Deep vein thrombosis

Calendar Schedule

Book an Appointment

Diagnosis

To diagnose DVT, your health care provider will do a physical exam and ask questions about your symptoms. The provider will check the legs for swelling, tenderness or changes in skin color.


The tests you have depend on whether your provider thinks you are at a low or a high risk of DVT.


Tests

Tests used to diagnose or rule out DVT include:


D-dimer blood test. D dimer is a type of protein produced by blood clots. Almost all people with severe DVT have increased blood levels of D dimer. This test often can help rule out PE.

Duplex ultrasound. This noninvasive test uses sound waves to create pictures of how blood flows through the veins. It's the standard test for diagnosing DVT. For the test, a care provider gently moves a small hand-held device (transducer) on the skin over the body area being studied. Additional ultrasounds may be done over several days to check for new blood clots or to see if an existing one is growing.

Venography. This test uses X-rays and dye to create a picture of the veins in the legs and feet. The dye is injected into a large vein in the foot or ankle. It helps blood vessels show up more clearly on X-rays. The test is invasive, so it's rarely done. Other tests, such as ultrasound, often are done first.

Magnetic resonance imaging (MRI) scan. This test may be done to diagnose DVT in veins of the belly (abdomen).


Treatment

There are three main goals to DVT treatment.

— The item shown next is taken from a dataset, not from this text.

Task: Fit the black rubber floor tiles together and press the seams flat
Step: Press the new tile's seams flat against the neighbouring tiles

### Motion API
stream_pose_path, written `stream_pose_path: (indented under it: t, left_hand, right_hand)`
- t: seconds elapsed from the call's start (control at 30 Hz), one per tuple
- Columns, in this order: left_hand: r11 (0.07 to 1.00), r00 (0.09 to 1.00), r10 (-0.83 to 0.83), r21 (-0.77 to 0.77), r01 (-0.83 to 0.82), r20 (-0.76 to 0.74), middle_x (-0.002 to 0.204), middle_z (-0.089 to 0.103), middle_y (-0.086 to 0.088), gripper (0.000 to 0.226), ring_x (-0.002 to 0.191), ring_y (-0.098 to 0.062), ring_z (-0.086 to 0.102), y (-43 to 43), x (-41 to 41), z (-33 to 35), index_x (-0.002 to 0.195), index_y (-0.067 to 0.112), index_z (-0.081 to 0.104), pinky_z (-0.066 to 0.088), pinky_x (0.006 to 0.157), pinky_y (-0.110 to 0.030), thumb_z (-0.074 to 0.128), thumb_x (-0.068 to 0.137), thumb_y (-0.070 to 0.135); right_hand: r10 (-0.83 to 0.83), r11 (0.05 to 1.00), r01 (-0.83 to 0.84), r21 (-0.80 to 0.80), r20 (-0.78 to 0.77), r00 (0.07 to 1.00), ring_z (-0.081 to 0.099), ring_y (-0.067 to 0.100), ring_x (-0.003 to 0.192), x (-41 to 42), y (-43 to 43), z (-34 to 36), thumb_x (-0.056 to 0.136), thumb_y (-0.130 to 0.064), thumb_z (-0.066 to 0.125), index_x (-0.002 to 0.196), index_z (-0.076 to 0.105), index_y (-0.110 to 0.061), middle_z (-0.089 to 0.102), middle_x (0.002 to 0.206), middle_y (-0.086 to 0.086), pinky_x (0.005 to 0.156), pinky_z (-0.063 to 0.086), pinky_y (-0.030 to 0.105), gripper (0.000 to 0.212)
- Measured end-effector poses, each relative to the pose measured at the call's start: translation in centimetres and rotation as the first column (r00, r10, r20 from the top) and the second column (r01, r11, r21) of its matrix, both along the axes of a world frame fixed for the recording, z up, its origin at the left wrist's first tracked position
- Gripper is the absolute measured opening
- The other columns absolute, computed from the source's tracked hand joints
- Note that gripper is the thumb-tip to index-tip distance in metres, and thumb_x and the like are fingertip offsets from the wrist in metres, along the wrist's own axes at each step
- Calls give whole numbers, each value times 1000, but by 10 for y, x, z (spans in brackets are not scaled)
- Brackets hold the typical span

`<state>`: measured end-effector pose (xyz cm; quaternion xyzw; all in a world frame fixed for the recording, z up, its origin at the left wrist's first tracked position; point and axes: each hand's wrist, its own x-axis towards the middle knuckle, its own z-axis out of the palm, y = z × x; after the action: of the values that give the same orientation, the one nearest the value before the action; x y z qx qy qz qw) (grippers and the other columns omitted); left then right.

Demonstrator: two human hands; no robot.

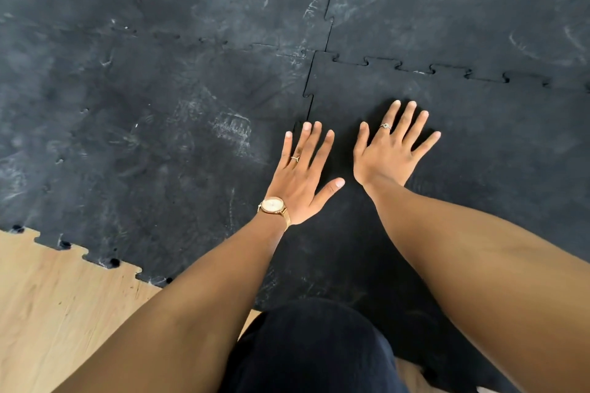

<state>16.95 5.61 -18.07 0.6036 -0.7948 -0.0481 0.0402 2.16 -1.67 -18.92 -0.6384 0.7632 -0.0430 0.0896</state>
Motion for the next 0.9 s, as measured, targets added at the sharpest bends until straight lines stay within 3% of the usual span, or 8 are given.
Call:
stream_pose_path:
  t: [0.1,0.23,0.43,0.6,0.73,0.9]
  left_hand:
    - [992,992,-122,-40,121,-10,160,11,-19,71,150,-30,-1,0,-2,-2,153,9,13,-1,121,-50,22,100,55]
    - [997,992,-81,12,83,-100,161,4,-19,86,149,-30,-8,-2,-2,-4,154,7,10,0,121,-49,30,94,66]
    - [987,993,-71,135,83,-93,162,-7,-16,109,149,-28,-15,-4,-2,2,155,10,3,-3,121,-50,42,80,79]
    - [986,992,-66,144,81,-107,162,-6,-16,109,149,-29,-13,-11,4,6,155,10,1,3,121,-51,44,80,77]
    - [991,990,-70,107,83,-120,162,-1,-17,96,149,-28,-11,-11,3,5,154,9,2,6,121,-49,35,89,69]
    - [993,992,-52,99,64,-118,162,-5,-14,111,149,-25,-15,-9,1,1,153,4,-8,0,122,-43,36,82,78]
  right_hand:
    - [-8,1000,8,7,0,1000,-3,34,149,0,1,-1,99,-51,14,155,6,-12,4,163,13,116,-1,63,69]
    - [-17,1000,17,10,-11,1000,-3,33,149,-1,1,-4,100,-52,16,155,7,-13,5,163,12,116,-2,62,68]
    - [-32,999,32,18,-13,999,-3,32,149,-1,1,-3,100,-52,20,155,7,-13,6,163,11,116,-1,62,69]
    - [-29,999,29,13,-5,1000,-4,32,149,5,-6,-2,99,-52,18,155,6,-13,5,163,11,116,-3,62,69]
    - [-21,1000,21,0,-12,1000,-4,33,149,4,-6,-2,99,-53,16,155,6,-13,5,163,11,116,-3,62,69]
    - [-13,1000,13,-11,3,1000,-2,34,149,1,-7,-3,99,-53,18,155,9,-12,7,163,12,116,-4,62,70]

Prevent the clot from getting bigger.

Prevent the clot from breaking loose and traveling to the lungs.

Reduce the chances of another DVT.

DVT treatment options include:


Blood thinners. These medicines, also called anticoagulants, help prevent blood clots from getting bigger. Blood thinners reduce the risk of developing more clots.


Blood thinners may be taken by mouth or given by IV or an injection under the skin. There are many different types of blood-thinning drugs used to treat DVT. Together, you and your health care provider will discuss their benefits and risks to determine the best one for you.

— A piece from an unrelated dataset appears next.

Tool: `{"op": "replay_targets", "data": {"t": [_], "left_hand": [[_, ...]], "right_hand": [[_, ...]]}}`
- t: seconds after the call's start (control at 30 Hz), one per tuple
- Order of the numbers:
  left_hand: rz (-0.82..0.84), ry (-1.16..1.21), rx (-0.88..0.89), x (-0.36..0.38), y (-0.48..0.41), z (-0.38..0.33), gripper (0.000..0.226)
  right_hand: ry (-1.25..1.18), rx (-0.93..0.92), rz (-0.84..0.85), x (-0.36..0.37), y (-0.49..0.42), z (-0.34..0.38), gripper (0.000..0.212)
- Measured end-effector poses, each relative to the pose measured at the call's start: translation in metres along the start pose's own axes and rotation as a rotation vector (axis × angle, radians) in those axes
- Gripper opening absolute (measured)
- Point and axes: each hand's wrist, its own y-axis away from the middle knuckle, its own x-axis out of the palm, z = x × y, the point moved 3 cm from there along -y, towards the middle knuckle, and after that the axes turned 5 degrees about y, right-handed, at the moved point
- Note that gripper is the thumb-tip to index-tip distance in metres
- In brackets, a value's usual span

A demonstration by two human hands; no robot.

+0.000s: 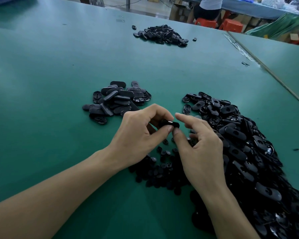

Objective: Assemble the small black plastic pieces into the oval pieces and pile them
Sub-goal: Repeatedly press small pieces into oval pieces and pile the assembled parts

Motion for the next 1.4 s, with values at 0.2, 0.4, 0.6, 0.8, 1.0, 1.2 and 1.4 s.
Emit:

You might need to take blood thinner pills for three months or longer. It's important to take them exactly as prescribed to prevent serious side effects.


People who take a blood thinner called warfarin (Jantoven) need regular blood tests to monitor levels of the drug in the body. Certain blood-thinning medications are not safe to take during pregnancy.


Clot busters (thrombolytics). These drugs are used for more-serious types of DVT or PE, or if other medications aren't working.


Clot busters are given by IV or through a tube (catheter) placed directly into the clot. They can cause serious bleeding, so they're usually only used for people with severe blood clots.


Filters. If you can't take medicines to thin your blood, a filter may be placed into a large vein — the vena cava — in your belly (abdomen). A vena cava filter prevents clots that break loose from lodging in the lungs.

Support stockings (compression stockings). These special knee socks help prevent blood from pooling in the legs. They help reduce leg swelling. Wear them on your legs from your feet to about the level of your knees. For DVT, you typically wear these stockings during the day for a few years, if possible.